The villagers all arrive slowly, trickling in.  After most of them have gathered, Mrs. Hutchinson arrives and makes her excuse, saying she, “Clean forgot what day it was.”

Just as Mr. Summers finally left off talking and turned to the assembled villagers, Mrs. Hutchinson came hurriedly along the path to the square, her sweater thrown over her shoulders, and slid into place in the back of the crowd.

Mrs. Hutchinson says that she noticed that the kids were not there, and thought her old man was stacking wood.  When she noticed that kids were gone she realized it was lottery day.  Mrs. Delacroix tells her she is just in time.  Mrs. Hutchinson notices her husband and children and leaves Mrs. Delacroix to go stand next to them instead.

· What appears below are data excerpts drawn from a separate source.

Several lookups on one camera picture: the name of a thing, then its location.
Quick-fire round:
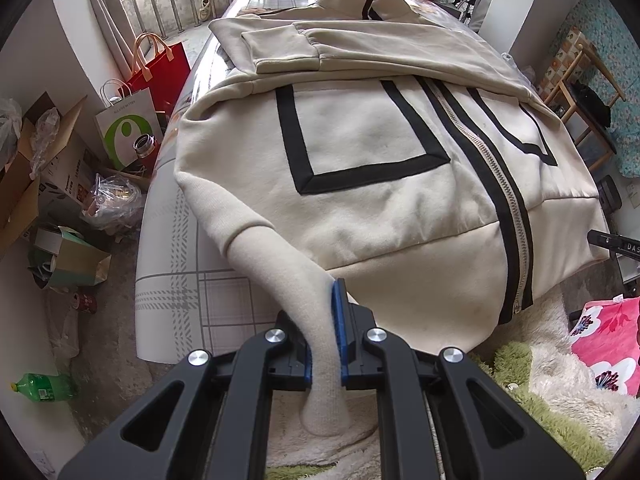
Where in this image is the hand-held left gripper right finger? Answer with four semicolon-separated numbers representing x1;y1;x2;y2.
330;278;586;480

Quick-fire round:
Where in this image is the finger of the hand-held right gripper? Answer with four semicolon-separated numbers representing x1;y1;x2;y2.
587;229;621;252

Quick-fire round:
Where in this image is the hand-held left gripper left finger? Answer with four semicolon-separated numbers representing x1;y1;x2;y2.
57;310;313;480

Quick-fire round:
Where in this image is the beige zip jacket black trim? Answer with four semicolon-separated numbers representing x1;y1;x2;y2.
173;0;608;440

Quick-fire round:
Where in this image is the small black heater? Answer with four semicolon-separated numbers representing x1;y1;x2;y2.
597;176;623;211

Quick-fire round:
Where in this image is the pink floral blanket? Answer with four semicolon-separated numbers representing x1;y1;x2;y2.
570;296;640;398

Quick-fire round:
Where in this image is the white fluffy rug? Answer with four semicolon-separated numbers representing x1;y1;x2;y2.
265;287;618;480

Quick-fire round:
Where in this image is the wooden chair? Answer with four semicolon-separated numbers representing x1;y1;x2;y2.
545;42;626;171

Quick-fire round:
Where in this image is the black bag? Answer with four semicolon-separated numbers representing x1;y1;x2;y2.
570;80;613;128

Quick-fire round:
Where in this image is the green shaggy rug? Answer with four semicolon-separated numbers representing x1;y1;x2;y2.
265;342;616;480

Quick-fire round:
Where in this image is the red drink can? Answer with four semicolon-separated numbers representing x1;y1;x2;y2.
72;291;98;315

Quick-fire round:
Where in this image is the green carton box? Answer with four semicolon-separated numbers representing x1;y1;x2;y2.
27;225;113;291

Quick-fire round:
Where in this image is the green plastic bottle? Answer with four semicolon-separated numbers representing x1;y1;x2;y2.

When Mrs. Hutchinson joins her husband, several people make jokes and small talk about it and there is nervous laughter.

The people separated good-humoredly to let her through: two or three people said in voices just loud enough to be heard across the crowd, "Here comes your, Missus, Hutchinson," and "Bill, she made it after all."

Mr. Summers makes a comment about thinking that he needed to start without her.  The entire thing is innocent and generic, as if they are just a normal small town having an election or a pie eating contest.  Mrs. Hutchinson even makes a comment about leaving dishes in the sink that everyone laughs at.

This incident is included to build suspense, making the reader wonder what is really going on with this lottery.  Everything seems so harmless and normal, but there is an undercurrent of nervous laughter, as if everything is not really okay.  As we get closer to the real lottery, the tension builds.  Mrs. Hutchinson being late is another notch of tension adding to the sense that something is not right here, before the reader finds out the lottery's deadly purpose.